遺産相続の際に遺言は書くべきですか?

遺言を残すことをお勧めします

遺言を書けば、①遺言によって自らの財産を誰にどのように分けるかを決めることができ、自分の思いを残された子たちに伝えることができます。そして、②遺言によって相続人間の争いを防ぐことができます。

①この家は絶対にあの子にあげたいとか、あの子は自分の老後の世話を文句ひとつ言わずに毎日してくれたから、他の子よりも多く財産をあげたいなど、いろいろな思いがきっとあるでしょう。その思いを遺言という形で子たちに伝えましょう。

②遺言がなければ、誰がどれをいくらもらうかで相続人間で争いになることがよくあります。相続で子たちがけんかするという話を聞いたことはあっても、うちの子たちは仲が良いから絶対に大丈夫と思っている方もたくさんおられるでしょう。

しかし、子たちにもいろいろな事情があって、相続のときには緊急にお金が必要な状態になっているかもしれません。そのようなときに相続財産がもらえるとなれば、少しでも多く欲しいと思うのが普通です。ですから、子たちの間でけんかになることは十分に考えられます。

このような点で、遺言書を書いておくことが非常に重要になります。

遺言に書くべき事

では、遺言にはどのようなことを書けばよいでしょうか?

例えば、次のようなことを書きます。
①財産の処分方法、②身分上の事項、③相続人の排除、④遺言執行者の指定

①財産の処分方法

これは、遺産相続について相続人間の割合を決めたり、相続人ではないけれども、お世話になったあの人にはぜひとも自分の遺産をあげたいと思ったときに、具体的な遺産相続の方法を遺言として残しておくということです。

②身分上の事項

例えば、自分の子を認知したり、子どもに未成年者がいる場合にその後見人を遺言で指定することが考えられます。

③相続人の排除

例えば、子どもから暴力を日常的に受けており、遺産を相続させたくないと思う場合が考えられます。もっとも、この場合には家庭裁判所の審査がありますので、必ず相続させないことができるというわけではありません。

④遺言執行者の指定

せっかく遺言をしても、遺言に従って遺産相続がなされなければ意味がありません。そこで、信頼できる方に事前に遺言通りの遺産相続が行われるように頼んでおくことができます。

遺言を書こうと思ったときが書くとき?

多くの人は死ぬ間際に遺言書を書けばよいと思っているかもしれません。しかし、いつ死ぬかは誰にもわかりません。後で書けばいいと思っていると、書かないままになってしまう可能性が高いです。
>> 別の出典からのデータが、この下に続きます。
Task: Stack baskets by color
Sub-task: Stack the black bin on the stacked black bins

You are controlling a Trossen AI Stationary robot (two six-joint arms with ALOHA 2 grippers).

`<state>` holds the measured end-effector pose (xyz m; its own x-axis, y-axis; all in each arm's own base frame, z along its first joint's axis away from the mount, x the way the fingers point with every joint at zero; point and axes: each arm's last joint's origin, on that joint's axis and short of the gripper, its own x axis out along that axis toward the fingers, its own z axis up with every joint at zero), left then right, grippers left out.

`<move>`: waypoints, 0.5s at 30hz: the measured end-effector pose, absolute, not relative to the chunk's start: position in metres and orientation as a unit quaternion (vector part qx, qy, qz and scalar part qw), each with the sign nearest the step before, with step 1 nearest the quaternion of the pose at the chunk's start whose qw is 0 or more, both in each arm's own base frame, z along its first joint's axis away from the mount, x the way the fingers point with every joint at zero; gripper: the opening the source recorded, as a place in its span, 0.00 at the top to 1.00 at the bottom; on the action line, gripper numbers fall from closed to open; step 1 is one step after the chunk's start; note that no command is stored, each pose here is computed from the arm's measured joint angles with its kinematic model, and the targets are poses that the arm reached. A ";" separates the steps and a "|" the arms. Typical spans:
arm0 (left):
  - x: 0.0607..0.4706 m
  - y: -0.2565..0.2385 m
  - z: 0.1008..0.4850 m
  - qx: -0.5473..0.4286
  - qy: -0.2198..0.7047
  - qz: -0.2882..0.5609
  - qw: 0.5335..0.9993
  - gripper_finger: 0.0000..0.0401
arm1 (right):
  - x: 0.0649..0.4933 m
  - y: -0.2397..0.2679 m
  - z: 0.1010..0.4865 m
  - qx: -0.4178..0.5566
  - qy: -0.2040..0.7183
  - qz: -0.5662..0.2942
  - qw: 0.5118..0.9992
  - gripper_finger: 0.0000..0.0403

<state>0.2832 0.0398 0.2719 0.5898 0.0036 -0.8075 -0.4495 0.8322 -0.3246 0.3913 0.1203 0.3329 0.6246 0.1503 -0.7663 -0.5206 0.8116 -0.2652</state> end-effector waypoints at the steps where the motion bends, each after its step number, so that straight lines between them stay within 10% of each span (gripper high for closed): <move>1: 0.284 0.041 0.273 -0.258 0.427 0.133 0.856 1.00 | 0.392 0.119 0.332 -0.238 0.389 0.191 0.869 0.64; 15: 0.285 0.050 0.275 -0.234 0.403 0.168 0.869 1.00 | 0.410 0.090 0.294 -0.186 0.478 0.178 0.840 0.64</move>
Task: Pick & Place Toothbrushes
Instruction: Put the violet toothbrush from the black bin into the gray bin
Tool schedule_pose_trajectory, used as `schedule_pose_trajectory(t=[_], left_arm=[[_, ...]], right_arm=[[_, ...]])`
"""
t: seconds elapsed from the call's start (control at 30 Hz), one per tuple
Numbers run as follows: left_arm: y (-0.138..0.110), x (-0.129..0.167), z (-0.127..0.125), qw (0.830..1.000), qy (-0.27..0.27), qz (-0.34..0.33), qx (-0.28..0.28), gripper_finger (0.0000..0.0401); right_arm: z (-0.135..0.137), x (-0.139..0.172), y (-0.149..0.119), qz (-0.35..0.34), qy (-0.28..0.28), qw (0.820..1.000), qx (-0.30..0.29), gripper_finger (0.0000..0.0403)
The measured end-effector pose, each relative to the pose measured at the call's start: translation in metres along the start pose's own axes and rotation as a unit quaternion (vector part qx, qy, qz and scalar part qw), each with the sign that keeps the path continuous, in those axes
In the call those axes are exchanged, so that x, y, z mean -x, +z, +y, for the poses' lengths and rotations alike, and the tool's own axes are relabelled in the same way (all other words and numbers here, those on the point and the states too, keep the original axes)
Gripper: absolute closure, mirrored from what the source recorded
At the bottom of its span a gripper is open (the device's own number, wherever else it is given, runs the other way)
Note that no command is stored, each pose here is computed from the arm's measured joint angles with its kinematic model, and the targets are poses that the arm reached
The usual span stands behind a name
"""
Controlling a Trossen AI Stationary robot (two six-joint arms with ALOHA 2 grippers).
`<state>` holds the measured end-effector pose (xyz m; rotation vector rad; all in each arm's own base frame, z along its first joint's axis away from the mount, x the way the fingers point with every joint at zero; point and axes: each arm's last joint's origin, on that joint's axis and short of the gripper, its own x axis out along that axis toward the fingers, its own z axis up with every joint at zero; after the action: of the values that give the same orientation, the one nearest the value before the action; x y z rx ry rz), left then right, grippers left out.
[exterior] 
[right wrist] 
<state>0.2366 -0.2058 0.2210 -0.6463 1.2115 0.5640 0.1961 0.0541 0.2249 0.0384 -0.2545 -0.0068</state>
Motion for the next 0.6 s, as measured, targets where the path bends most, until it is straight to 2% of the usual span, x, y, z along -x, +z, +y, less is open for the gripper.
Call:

また、遺言書を書くのは縁起が悪いと思われるかもしれません。しかし、遺言書を書いたから亡くなったという話は聞いたことがありません。

冒頭で述べたように遺言の重要性を考えれば、あとでいいとか縁起が悪いと言って先延ばしにして良いことはありません。先延ばしにしていると、自分の思いを伝えられないままになってしまいますし、子どもたちの争いを生じさせることにもなりかねません。

思い立った日にすぐに遺言を書きましょう。

遺言を書くにもルールがある

遺言を書くにもルールが決められており、そのルールに従っていなければ、せっかく書いた遺言も無効になってしまいます。そして、その要件もとても厳格に定められています。そうならないためにも専門家に指導を受けるのをお勧めします。